Dans de nombreuses cités religieuses du Sénégal, la construction de mosquées se poursuit à un rythme soutenu. Ces édifices témoignent d’une foi vivante, d’un attachement profond à la spiritualité et d’une volonté collective de préserver un héritage religieux fort.
Mais une question simple et essentielle mérite d’être posée : la spiritualité peut-elle pleinement s’épanouir dans des conditions de vie dégradées ?
Une réalité quotidienne souvent difficile
Dans plusieurs zones en forte expansion, les habitants font face à des difficultés persistantes : inondations récurrentes, insalubrité, accès limité à l’eau potable, infrastructures sanitaires insuffisantes, écoles saturées ou mal équipées.
Dans ces conditions, la vie quotidienne devient une lutte permanente. Or, la pratique religieuse elle-même repose sur des exigences élémentaires : la propreté, la santé, la stabilité et la sérénité. Sans ces bases, l’expression de la foi se trouve fragilisée.
Le décalage entre spiritualité visible et besoins invisibles
Il n’est pas rare d’observer une multiplication de mosquées et de lieux de prière, tandis que les infrastructures de base peinent à suivre le rythme de la croissance urbaine.
Ce décalage interroge les priorités collectives. Non pas la légitimité de la construction de mosquées, mais l’équilibre global entre les dimensions spirituelles et les besoins matériels des populations.
Car une cité ne se mesure pas uniquement à la densité de ses lieux de culte, mais aussi à sa capacité à garantir à ses habitants des conditions de vie dignes.
Spiritualité et développement ne sont pas opposés
Loin de s’opposer, la foi et le développement peuvent se renforcer mutuellement. Dans la tradition de plusieurs figures religieuses sénégalaises, le travail, la discipline et le service à la communauté occupent une place centrale.
La construction d’une mosquée n’est donc pas une fin en soi, mais un point d’ancrage pour une communauté vivante, organisée et tournée vers le bien commun.

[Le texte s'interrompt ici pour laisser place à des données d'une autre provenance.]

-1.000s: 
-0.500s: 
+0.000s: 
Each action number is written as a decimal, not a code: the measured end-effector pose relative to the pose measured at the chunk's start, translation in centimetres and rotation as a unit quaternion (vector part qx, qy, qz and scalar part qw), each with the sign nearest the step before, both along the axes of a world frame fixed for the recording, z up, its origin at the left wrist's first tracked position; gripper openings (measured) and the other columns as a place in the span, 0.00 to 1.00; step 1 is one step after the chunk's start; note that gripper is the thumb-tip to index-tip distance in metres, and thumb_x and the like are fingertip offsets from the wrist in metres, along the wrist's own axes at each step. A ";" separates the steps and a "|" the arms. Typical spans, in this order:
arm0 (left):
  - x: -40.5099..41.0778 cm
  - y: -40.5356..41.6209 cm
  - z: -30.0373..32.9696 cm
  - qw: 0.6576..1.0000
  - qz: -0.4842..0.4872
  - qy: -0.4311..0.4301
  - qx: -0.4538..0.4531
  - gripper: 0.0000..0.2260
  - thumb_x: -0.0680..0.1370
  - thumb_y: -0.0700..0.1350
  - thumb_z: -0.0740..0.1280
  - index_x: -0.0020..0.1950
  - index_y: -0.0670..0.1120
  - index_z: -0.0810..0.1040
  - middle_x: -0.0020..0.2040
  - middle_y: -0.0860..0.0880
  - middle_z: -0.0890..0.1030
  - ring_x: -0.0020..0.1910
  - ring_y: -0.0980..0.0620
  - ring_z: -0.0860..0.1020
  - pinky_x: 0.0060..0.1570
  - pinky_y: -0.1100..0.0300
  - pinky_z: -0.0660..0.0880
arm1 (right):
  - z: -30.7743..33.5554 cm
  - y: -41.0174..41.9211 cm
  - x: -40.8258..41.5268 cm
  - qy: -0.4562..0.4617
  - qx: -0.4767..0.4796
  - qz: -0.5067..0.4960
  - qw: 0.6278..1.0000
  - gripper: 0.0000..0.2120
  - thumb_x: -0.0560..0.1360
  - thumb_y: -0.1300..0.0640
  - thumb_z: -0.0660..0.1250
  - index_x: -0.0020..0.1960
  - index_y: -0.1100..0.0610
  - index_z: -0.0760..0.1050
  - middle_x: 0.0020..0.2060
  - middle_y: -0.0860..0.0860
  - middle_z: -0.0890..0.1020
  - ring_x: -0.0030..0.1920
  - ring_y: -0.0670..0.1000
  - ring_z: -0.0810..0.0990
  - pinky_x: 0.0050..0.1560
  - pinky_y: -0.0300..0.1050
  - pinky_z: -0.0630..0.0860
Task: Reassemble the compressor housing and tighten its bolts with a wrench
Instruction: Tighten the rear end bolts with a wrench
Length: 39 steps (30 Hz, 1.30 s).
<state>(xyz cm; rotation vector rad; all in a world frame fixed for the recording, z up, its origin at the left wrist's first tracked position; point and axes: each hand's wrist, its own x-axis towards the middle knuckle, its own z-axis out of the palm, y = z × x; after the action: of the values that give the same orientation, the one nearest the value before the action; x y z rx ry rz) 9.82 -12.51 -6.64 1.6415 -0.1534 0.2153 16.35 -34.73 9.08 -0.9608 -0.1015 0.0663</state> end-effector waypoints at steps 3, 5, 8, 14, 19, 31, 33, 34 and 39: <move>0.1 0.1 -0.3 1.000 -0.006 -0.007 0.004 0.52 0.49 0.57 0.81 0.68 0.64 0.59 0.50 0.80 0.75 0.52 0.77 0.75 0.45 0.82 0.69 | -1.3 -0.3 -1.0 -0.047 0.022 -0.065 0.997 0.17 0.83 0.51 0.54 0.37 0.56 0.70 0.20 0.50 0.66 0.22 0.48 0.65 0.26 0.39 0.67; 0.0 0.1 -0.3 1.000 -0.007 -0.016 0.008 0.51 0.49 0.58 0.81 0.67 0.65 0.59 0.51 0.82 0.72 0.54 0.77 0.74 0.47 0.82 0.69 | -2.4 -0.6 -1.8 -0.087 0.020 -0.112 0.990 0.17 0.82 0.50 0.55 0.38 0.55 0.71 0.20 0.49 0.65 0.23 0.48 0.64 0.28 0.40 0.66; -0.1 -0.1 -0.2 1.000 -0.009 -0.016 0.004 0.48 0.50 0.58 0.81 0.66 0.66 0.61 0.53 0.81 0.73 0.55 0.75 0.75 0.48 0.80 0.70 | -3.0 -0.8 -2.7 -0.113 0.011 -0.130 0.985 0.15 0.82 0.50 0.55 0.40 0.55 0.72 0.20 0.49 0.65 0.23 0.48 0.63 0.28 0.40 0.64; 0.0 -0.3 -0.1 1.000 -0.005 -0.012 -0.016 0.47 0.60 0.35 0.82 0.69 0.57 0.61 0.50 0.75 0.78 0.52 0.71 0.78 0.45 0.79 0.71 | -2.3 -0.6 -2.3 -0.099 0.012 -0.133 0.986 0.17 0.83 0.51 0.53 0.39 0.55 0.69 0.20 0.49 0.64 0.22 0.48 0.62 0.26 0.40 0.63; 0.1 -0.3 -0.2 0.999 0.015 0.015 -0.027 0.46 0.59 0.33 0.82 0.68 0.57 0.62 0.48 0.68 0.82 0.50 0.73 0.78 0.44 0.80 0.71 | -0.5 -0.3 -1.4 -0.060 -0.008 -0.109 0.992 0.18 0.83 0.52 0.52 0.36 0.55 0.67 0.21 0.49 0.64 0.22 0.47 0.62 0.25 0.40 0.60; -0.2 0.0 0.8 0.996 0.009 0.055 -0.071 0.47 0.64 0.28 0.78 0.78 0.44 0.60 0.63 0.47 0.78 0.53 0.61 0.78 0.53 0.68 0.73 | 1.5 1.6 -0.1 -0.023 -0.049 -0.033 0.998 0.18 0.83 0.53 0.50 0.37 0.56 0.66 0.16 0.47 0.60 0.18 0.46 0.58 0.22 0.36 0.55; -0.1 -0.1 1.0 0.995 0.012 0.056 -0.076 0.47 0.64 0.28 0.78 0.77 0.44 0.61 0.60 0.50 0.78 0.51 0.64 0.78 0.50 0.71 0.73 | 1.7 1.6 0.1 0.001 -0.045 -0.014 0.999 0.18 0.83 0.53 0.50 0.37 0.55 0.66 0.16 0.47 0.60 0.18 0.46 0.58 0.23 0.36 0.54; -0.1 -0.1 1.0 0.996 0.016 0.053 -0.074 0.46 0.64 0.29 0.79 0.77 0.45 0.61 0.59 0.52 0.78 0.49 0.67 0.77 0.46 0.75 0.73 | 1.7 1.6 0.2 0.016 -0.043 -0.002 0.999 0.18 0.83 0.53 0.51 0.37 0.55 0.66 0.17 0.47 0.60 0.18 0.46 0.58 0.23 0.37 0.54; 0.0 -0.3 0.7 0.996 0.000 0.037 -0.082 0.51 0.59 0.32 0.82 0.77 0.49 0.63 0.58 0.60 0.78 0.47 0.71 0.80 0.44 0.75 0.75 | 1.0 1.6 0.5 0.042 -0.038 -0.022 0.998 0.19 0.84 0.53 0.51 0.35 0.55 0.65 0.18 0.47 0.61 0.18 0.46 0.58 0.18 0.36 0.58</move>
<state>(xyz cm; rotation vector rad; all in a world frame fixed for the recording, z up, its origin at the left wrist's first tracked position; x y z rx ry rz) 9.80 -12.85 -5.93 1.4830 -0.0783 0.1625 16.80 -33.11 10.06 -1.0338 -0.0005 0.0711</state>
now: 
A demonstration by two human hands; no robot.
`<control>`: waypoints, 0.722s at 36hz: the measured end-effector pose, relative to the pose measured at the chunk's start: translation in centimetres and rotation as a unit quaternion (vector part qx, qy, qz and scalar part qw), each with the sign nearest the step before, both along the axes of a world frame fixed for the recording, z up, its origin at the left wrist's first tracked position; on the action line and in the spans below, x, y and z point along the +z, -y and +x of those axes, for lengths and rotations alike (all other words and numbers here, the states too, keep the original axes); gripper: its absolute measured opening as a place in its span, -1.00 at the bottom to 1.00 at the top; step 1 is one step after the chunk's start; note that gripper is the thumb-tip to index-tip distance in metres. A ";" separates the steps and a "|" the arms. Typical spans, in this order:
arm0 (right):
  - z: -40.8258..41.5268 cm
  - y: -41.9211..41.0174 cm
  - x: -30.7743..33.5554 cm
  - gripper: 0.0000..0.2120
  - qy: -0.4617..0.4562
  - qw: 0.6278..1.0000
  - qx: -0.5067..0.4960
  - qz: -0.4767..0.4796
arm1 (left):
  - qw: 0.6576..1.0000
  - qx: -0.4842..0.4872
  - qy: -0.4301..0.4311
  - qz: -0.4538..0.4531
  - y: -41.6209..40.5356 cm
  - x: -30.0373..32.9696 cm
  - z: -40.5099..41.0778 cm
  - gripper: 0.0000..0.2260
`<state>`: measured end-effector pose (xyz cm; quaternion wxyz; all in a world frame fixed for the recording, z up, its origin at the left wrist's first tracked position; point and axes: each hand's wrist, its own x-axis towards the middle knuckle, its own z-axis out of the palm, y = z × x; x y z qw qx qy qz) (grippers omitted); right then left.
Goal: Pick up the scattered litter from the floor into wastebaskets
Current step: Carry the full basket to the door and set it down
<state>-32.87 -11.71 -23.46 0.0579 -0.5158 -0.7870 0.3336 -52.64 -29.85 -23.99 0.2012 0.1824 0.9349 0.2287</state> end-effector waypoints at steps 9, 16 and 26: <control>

Repenser les priorités sans opposer les valeurs
Il ne s’agit pas de remettre en cause la foi ni l’importance des lieux de culte. Il s’agit plutôt d’ouvrir un débat sur la hiérarchie des urgences dans des villes en pleine transformation.
Une approche équilibrée supposerait de renforcer simultanément :
- les infrastructures religieuses,
- les réseaux d’eau et d’assainissement,
- les structures sanitaires,
- les établissements scolaires,
- les routes et services publics.
Conclusion
La question n’est pas de choisir entre spiritualité et développement. Elle est de savoir comment faire en sorte que l’un ne se développe pas au détriment de l’autre.
Une foi solide ne s’oppose pas à la dignité matérielle. Au contraire, elle s’exprime pleinement lorsque l’homme vit dans un environnement qui lui permet de prier, de travailler et de vivre dans la sérénité.